## YOUR TASK:
Copy the data below verbatim, leaving no line out.

------ DATASET CONTENT ------

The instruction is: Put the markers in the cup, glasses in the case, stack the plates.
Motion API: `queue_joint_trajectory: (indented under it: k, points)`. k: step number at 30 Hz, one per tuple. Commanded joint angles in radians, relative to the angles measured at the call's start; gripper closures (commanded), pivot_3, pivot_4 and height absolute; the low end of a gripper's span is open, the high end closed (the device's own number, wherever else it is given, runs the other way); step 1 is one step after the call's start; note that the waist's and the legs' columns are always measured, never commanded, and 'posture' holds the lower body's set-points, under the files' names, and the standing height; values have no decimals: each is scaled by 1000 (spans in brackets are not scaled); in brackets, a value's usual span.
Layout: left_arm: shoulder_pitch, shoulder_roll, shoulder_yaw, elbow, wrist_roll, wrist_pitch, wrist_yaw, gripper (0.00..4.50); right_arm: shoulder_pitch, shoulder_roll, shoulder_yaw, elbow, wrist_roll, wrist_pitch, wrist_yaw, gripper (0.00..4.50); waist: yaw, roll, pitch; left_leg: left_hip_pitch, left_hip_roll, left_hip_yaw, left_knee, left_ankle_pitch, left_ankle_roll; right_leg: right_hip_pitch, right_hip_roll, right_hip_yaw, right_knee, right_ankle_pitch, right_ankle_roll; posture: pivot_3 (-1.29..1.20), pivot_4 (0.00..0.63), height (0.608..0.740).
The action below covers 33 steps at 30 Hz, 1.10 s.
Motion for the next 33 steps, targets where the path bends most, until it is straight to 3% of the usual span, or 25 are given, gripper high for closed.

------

## REPLY TO THE TASK:
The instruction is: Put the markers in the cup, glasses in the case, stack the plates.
Motion API: `queue_joint_trajectory: (indented under it: k, points)`. k: step number at 30 Hz, one per tuple. Commanded joint angles in radians, relative to the angles measured at the call's start; gripper closures (commanded), pivot_3, pivot_4 and height absolute; the low end of a gripper's span is open, the high end closed (the device's own number, wherever else it is given, runs the other way); step 1 is one step after the call's start; note that the waist's and the legs' columns are always measured, never commanded, and 'posture' holds the lower body's set-points, under the files' names, and the standing height; values have no decimals: each is scaled by 1000 (spans in brackets are not scaled); in brackets, a value's usual span.
Layout: left_arm: shoulder_pitch, shoulder_roll, shoulder_yaw, elbow, wrist_roll, wrist_pitch, wrist_yaw, gripper (0.00..4.50); right_arm: shoulder_pitch, shoulder_roll, shoulder_yaw, elbow, wrist_roll, wrist_pitch, wrist_yaw, gripper (0.00..4.50); waist: yaw, roll, pitch; left_leg: left_hip_pitch, left_hip_roll, left_hip_yaw, left_knee, left_ankle_pitch, left_ankle_roll; right_leg: right_hip_pitch, right_hip_roll, right_hip_yaw, right_knee, right_ankle_pitch, right_ankle_roll; posture: pivot_3 (-1.29..1.20), pivot_4 (0.00..0.63), height (0.608..0.740).
The action below covers 33 steps at 30 Hz, 1.10 s.
Motion for the next 33 steps, targets where the path bends most, until it is straight to 3% of the usual span, or 25 are given, gripper high for closed.

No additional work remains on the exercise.